Multiple sclerosis (MS) is a disease of the central nervous system (CNS) with an
unknown etiology. MS complex pathophysiology—characterized by CNS inflammation,
demyelination and axonal injury—has made its modeling in experimental systems particularly
problematic. Moreover, the evidence that MS does not naturally occur in other species
has further complicated MS preclinical studies. Through the years, several MS in vivo models
have been developed. Experimental autoimmune encephalomyelitis (EAE) represents the
most widely used MS experimental model and relies upon the autoimmune paradigm to explore MS neuropathology.

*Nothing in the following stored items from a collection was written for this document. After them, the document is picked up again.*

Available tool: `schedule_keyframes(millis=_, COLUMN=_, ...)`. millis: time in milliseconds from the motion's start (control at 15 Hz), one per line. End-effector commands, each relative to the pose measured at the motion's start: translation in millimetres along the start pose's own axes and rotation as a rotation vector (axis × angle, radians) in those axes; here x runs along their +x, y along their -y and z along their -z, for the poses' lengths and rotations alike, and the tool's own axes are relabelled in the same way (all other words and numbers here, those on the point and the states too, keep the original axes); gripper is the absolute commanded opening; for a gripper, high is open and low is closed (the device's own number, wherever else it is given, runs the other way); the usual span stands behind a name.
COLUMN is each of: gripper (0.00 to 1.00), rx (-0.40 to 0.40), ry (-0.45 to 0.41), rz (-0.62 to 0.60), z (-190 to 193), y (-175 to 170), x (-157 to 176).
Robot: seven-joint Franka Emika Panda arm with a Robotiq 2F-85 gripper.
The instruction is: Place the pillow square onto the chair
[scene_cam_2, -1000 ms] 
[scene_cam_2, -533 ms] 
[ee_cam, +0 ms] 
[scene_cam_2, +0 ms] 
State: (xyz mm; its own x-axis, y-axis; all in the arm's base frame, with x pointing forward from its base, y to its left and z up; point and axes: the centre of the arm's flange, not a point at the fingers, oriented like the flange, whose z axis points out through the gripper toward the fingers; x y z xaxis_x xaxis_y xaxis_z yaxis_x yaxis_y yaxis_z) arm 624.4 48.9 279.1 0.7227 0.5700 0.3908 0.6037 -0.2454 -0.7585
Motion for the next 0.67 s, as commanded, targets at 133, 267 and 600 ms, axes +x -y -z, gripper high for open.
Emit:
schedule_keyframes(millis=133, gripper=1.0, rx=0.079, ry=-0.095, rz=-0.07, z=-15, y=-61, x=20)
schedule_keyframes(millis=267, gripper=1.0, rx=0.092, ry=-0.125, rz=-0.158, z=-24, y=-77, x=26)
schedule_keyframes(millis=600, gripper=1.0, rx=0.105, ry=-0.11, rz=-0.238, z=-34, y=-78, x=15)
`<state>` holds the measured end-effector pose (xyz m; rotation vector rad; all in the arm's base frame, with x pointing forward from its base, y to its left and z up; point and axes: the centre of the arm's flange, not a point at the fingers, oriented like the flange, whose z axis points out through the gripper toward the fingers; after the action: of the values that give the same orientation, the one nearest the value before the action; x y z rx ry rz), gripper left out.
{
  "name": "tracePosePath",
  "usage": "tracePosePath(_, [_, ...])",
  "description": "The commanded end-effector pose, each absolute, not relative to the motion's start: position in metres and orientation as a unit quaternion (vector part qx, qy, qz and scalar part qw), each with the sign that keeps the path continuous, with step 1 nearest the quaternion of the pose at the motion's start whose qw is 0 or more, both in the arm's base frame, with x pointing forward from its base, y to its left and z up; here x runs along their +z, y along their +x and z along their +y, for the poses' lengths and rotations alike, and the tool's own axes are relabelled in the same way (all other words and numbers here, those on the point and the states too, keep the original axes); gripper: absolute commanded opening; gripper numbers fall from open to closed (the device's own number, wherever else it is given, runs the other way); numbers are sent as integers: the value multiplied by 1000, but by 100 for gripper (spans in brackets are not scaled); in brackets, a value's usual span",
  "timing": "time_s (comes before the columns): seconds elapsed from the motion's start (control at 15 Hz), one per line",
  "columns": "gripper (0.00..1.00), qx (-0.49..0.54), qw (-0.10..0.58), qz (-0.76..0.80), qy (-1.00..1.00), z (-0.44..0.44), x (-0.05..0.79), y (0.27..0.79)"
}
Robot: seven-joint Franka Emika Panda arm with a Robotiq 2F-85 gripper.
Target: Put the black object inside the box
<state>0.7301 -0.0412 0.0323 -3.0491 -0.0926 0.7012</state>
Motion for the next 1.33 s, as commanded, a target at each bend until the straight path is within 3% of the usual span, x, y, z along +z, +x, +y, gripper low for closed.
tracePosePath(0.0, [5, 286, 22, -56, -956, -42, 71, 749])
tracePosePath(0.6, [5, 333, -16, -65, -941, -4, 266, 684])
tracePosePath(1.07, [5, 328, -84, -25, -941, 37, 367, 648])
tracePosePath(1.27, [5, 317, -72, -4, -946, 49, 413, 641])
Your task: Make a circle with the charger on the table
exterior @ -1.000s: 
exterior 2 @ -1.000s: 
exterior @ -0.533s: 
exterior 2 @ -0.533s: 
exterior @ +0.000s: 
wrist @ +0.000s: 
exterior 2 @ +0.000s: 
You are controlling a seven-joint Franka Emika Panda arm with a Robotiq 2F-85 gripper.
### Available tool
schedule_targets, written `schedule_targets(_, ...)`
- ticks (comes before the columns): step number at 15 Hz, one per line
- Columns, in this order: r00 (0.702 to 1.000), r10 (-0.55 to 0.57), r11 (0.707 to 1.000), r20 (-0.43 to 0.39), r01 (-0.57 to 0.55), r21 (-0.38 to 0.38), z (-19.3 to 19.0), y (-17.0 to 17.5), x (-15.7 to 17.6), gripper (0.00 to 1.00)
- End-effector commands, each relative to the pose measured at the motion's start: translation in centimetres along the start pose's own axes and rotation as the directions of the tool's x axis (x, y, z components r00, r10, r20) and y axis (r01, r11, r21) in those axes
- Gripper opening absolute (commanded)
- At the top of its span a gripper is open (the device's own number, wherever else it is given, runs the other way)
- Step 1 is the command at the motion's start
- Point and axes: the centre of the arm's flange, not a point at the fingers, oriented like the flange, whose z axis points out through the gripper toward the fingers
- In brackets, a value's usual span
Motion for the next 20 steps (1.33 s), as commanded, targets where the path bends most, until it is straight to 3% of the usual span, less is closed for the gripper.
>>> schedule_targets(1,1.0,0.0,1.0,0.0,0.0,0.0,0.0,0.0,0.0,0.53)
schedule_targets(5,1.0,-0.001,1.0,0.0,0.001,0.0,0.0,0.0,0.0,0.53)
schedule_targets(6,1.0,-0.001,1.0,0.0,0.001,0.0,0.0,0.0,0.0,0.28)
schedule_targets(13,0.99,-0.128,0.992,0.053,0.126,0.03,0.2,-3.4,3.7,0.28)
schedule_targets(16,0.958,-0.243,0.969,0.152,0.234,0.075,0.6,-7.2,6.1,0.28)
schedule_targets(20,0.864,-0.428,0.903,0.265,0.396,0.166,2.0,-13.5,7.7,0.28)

Although EAE has been instrumental in understanding the molecular events which take place upon
neuroinflammation, not all MS hallmarks can be efficiently shaped within this conceptual frameshift. Thus,
alternative models of CNS demyelination have been characterized, either based on viral infection or neurotoxin
administration. However imperfect, these models have greatly improved our knowledge of the immune
system's function in health and disease. On the other side, their intrinsic distance from MS has often led to
misinterpreting and overestimating the data gleaned from these experimental systems. In this review, each
model will be discussed in the light of its potentiality to mimic MS and translate the most promising therapies
to patients. In addition, we will address how new genomic technologies can help improve the existing models.
Keywords: Multiple sclerosis, demyelination, experimental autoimmune encephalomyelitis, autoimmunity, cuprizone,
lysolecithin, Theiler's murine encephalomyelitis virus, murine hepatitis virus.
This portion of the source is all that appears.